Bei einer Indexmiete vereinbaren Vermieter und Mieter im Mietvertrag, dass sich die Kaltmiete an der allgemeinen Preisentwicklung orientiert. Als Maßstab dient der Verbraucherpreisindex (VPI), der monatlich vom Statistischen Bundesamt veröffentlicht wird.
Wie funktioniert die Erhöhung?
Steigen die Lebenshaltungskosten (Inflation), darf der Vermieter die Miete im gleichen prozentualen Verhältnis anheben. Dabei gelten jedoch klare Regeln:
- Schriftform: Der Vermieter muss die Erhöhung schriftlich erklären und die Änderung des Index genau vorrechnen.
- Einjahresfrist: Die Miete muss jeweils mindestens ein Jahr unverändert bleiben.
- Keine weiteren Erhöhungen: Während eines Indexmietvertrags sind andere Mieterhöhungen (z.
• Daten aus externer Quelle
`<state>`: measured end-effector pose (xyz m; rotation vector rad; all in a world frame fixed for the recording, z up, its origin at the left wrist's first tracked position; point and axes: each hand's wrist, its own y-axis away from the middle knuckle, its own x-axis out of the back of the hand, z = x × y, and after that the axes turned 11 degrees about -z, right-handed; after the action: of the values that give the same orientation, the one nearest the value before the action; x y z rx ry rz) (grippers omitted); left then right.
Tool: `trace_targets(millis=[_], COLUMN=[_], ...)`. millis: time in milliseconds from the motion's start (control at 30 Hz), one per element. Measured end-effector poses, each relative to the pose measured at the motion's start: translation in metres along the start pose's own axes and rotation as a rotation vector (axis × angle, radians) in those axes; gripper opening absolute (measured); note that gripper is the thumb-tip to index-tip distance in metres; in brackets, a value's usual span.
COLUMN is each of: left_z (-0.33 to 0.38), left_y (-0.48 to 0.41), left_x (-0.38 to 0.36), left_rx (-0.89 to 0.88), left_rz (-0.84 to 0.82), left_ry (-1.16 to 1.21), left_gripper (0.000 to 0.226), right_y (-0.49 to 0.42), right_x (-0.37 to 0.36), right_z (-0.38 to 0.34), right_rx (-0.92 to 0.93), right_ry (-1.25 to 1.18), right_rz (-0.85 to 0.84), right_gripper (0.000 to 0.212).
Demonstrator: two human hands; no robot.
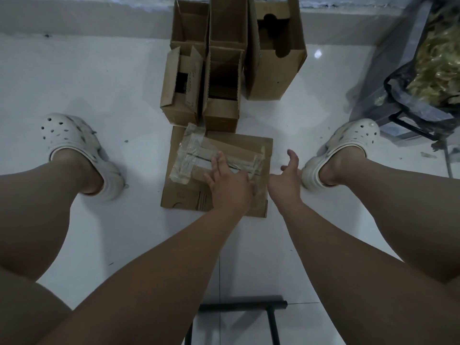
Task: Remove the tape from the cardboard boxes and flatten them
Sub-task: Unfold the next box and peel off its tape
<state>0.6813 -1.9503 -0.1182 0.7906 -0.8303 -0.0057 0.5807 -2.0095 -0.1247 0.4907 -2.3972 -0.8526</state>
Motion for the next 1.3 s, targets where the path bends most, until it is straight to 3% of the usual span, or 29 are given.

B. Anpassung an die ortsübliche Vergleichsmiete) ausgeschlossen.
Vorteile und Nachteile
Für Mieter bietet die Indexmiete Planungssicherheit in Zeiten niedriger Inflation, kann aber bei stark steigenden Preisen zu einer Belastung werden. Vermieter schätzen den geringen administrativen Aufwand, da keine aufwendigen Vergleichsmieten recherchiert werden müssen.